The author builds a very extensive window on the condition of all marine life over the past 1000 years. His research is based on ancient texts, skipper logbooks, diaries of explorers and in more recent times more comprehensive fishery data and scientific articles. The book is full with citations from all these sources which give the reader a close look on the experiences of those who where amazed by the marine life.

The bounty he describes in the seas from the past are at times hard to imagine. Sturgeons as big as cows in European rivers, fish shoals who push the river water upwards, uncountable numbers of whales in their breeding bay in California. Although it is clear that the author is passionate about marine life, he presents the facts without bias and the book has an extensive reference list at the end.

The book focusses on the central theme of over-fishing and its detrimental impact on the state of all marine life. As the book advances (into time) fishing effort increases and marine life gradually deteriorates. Reading chapter after chapter makes you sad, helpless and angry to see in what dire state we pushed all the seas of the world.

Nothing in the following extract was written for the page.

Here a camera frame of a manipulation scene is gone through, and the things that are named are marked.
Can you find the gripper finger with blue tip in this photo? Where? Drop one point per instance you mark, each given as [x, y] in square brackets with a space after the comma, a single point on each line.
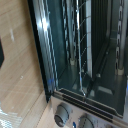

However, the book ends with three fairly brief chapters to restore the balance. The changes in fishery management that the author proposes are quiet surprising but on the same time elegant and more reasonable to achieve compared to current practices. The final chapter is a documented call for extensive world marine reserves. The abundance he describes in some present day reserves is fuelling hope for better times.

If you love the sea, if you love fish or fishing, please read this book.

Only minor point is fairly few pictures in the book, although the old photographs with huge fish caught make up for most of it.

Read it, be shocked and spread the word, so we can fix what was broken.